Based on this pull request (which at the time of writing hadn't been accepted and was closed since it needed review): https://github.com/tensorflow/serving/pull/1065
from tensorflow_serving.apis import model_service_pb2_grpc
from tensorflow_serving.apis import model_management_pb2
from tensorflow_serving.config import model_server_config_pb2
import grpc
def add_model_config(host, name, base_path, model_platform):
channel = grpc.insecure_channel(host)
stub = model_service_pb2_grpc.ModelServiceStub(channel)
request = model_management_pb2.ReloadConfigRequest()
model_server_config = model_server_config_pb2.ModelServerConfig()
#Create a config to add to the list of served models
config_list = model_server_config_pb2.ModelConfigList()
one_config = config_list.config.add()
one_config.name= name
one_config.base_path=base_path
one_config.model_platform=model_platform
model_server_config.model_config_list.CopyFrom(config_list)
request.config.CopyFrom(model_server_config)
print(request.IsInitialized())
print(request.ListFields())
response = stub.HandleReloadConfigRequest(request,10)
if response.status.error_code == 0:
print("Reload sucessfully")
else:
print("Reload failed!")
print(response.status.error_code)
print(response.status.error_message)
add_model_config(host="localhost:8500",
name="my_model",
base_path="/models/my_model",
model_platform="tensorflow")
Add a model to TF Serving server and to the existing config file conf_filepath: Use arguments name, base_path, model_platform for the new model. Keeps the original models intact.

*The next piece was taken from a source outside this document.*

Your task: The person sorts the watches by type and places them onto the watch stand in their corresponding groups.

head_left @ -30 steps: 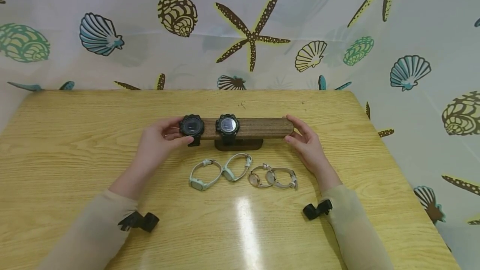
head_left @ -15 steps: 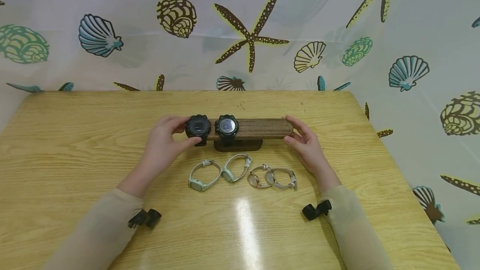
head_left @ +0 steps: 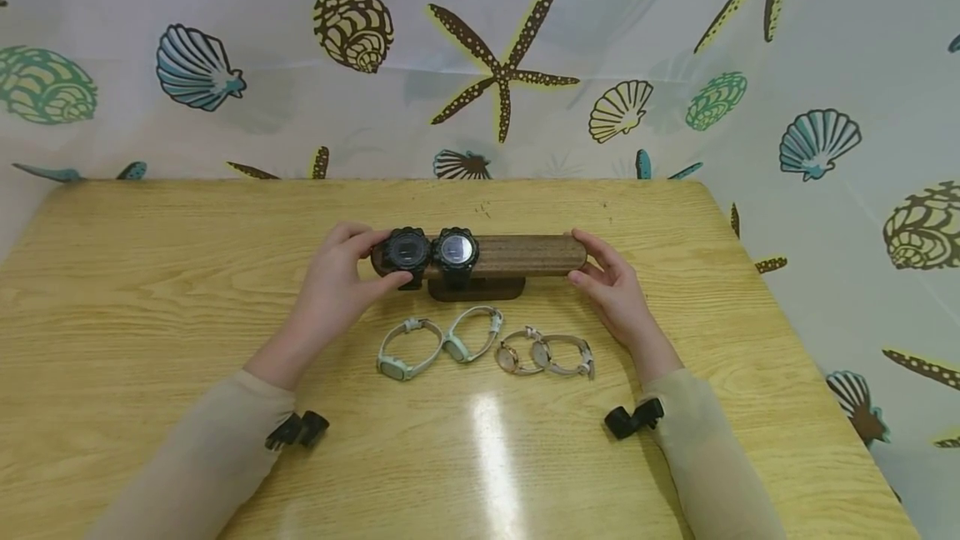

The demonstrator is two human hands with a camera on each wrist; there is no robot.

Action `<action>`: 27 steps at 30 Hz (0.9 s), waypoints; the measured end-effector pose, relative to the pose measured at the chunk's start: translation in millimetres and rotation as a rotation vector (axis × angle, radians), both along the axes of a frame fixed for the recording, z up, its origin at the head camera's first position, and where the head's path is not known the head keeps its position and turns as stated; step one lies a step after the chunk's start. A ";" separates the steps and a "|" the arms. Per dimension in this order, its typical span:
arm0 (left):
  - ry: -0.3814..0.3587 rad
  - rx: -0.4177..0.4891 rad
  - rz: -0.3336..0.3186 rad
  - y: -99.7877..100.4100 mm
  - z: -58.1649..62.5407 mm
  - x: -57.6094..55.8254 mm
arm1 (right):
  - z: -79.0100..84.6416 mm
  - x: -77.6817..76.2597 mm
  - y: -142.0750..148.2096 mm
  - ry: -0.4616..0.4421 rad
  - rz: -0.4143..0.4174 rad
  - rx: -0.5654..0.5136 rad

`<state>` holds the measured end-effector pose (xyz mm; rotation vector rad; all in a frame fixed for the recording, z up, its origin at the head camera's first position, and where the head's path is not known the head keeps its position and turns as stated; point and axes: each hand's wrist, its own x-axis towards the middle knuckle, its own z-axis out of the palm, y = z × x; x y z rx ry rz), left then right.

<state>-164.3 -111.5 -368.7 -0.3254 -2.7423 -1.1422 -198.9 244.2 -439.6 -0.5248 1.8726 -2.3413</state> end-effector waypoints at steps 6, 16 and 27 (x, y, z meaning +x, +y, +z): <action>-0.032 0.054 -0.017 -4.5 -7.0 -5.1 | -0.1 -0.6 0.8 0.017 0.009 -0.002; -0.062 0.352 -0.132 -17.2 -26.2 -11.6 | -0.2 -0.9 0.3 0.030 0.014 -0.006; -0.303 0.674 -0.058 -25.1 -39.9 -10.2 | 1.3 0.2 0.4 0.028 0.016 0.001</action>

Notice a small difference from #Karl 's answer - using MergeFrom instead of CopyFrom
pip install tensorflow-serving-api
import grpc
from google.protobuf import text_format
from tensorflow_serving.apis import model_service_pb2_grpc, model_management_pb2
from tensorflow_serving.config import model_server_config_pb2
def add_model_config(conf_filepath, host, name, base_path, model_platform):
with open(conf_filepath, 'r+') as f:
config_ini = f.read()
channel = grpc.insecure_channel(host)
stub = model_service_pb2_grpc.ModelServiceStub(channel)
request = model_management_pb2.ReloadConfigRequest()
model_server_config = model_server_config_pb2.ModelServerConfig()
config_list = model_server_config_pb2.ModelConfigList()
model_server_config = text_format.Parse(text=config_ini, message=model_server_config)
# Create a config to add to the list of served models
one_config = config_list.config.add()
one_config.name = name
one_config.base_path = base_path
one_config.model_platform = model_platform
model_server_config.model_config_list.MergeFrom(config_list)
request.config.CopyFrom(model_server_config)
response = stub.HandleReloadConfigRequest(request, 10)
if response.status.error_code == 0:
with open(conf_filepath, 'w+') as f:
f.write(request.config.__str__())
print("Updated TF Serving conf file")
else:
print("Failed to update model_config_list!")
print(response.status.error_code)
print(response.status.error_message)
While the solutions mentioned here works fine, there is one more method that you can use to hot-reload your models. You can use --model_config_file_poll_wait_seconds
As mentioned here in the documentation -
By setting the --model_config_file_poll_wait_seconds flag to instruct the server to periodically check for a new config file at --model_config_file filepath.
So, you just have to update the config file at model_config_path and tf-serving will load any new models and unload any models removed from the config file.
Edit 1: I looked at the source code and it seems that the flag is present from the very early version of tf-serving but there have been instances where some users were not able to use this flag (see this). So, try to use the latest version if possible.
If you're using the method described in this answer, please note that you're actually launching multiple tensorflow model server instances instead of a single model server, effectively making the servers compete for resources instead of working together to optimize tail latency.